WORK TASK> From the material below, give the number of lines that hold the string "capped" and nothing further.

INFORMATION SUPPLIED>
---------------

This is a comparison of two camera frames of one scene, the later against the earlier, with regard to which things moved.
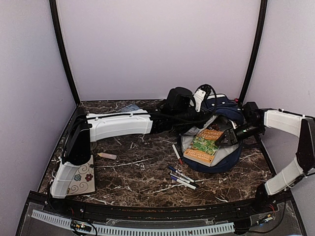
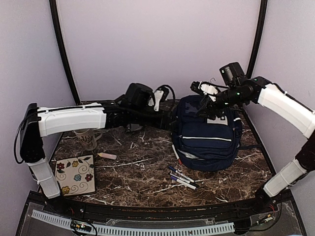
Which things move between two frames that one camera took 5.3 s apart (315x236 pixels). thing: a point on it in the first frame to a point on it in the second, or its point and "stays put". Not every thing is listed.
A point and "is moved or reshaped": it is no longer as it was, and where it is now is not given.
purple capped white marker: (183, 182) stays put
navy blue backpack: (227, 114) is moved or reshaped
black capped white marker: (184, 180) stays put
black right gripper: (232, 136) to (209, 107)
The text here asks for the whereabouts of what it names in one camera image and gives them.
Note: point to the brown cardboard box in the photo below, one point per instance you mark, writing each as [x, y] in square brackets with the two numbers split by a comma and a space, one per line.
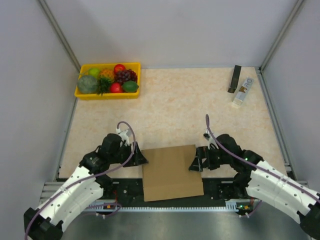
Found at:
[167, 176]

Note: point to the red apple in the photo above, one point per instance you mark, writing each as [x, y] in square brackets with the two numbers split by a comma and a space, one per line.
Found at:
[119, 68]
[115, 88]

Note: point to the black carton box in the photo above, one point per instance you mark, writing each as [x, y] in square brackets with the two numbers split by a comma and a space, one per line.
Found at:
[233, 84]

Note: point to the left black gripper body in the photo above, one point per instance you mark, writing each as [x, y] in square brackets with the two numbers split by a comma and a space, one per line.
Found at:
[126, 152]

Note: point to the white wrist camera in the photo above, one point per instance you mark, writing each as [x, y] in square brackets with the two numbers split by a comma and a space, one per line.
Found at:
[125, 135]
[211, 141]

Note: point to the white silver carton box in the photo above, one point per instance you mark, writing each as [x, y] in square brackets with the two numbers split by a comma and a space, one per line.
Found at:
[243, 91]

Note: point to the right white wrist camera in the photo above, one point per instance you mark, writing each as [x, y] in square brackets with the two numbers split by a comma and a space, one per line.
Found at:
[211, 141]

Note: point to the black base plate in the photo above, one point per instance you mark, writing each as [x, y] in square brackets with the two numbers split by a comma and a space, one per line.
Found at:
[217, 192]

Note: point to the red apple back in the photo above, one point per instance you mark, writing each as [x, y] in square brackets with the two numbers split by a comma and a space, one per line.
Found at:
[119, 68]

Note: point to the yellow plastic tray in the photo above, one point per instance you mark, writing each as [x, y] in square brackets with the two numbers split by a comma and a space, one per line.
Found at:
[135, 66]

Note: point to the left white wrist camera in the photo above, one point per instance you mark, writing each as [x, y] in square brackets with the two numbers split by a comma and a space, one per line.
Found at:
[125, 135]

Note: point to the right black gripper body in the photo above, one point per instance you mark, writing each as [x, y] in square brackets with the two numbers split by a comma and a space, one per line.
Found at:
[214, 157]

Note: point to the green lemon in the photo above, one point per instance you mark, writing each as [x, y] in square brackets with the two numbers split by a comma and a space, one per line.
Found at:
[130, 86]

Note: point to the aluminium frame rail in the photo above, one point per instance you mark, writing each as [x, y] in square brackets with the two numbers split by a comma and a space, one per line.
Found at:
[95, 206]

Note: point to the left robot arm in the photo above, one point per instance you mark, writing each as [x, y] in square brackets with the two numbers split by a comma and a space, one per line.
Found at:
[87, 183]

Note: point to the orange pineapple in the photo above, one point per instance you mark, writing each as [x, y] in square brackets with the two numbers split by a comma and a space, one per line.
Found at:
[107, 74]

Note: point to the red apple front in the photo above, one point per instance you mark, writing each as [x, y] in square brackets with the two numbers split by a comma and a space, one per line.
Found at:
[115, 88]

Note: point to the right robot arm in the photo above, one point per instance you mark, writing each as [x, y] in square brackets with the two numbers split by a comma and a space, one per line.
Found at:
[256, 178]

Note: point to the green melon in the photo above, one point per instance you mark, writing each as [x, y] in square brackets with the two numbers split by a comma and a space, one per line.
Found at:
[87, 84]

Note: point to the green apple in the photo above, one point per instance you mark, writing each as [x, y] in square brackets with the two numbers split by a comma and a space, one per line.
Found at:
[94, 72]

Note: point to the purple grapes bunch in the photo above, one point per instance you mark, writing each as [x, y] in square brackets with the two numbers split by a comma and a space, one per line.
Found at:
[123, 76]

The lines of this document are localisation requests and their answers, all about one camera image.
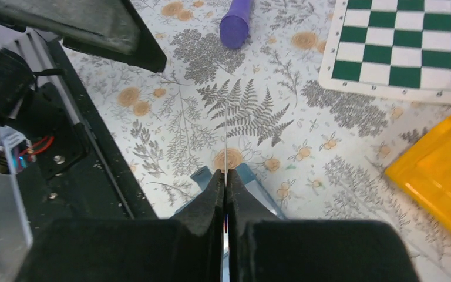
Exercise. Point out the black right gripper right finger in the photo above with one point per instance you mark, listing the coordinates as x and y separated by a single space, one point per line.
264 247

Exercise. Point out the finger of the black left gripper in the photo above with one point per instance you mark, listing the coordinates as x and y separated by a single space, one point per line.
110 29

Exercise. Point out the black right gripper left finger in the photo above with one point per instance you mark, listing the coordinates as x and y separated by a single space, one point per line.
188 246

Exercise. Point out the blue leather card holder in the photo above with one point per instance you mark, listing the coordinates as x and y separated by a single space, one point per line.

---------------

RESULT OF THE TASK> 2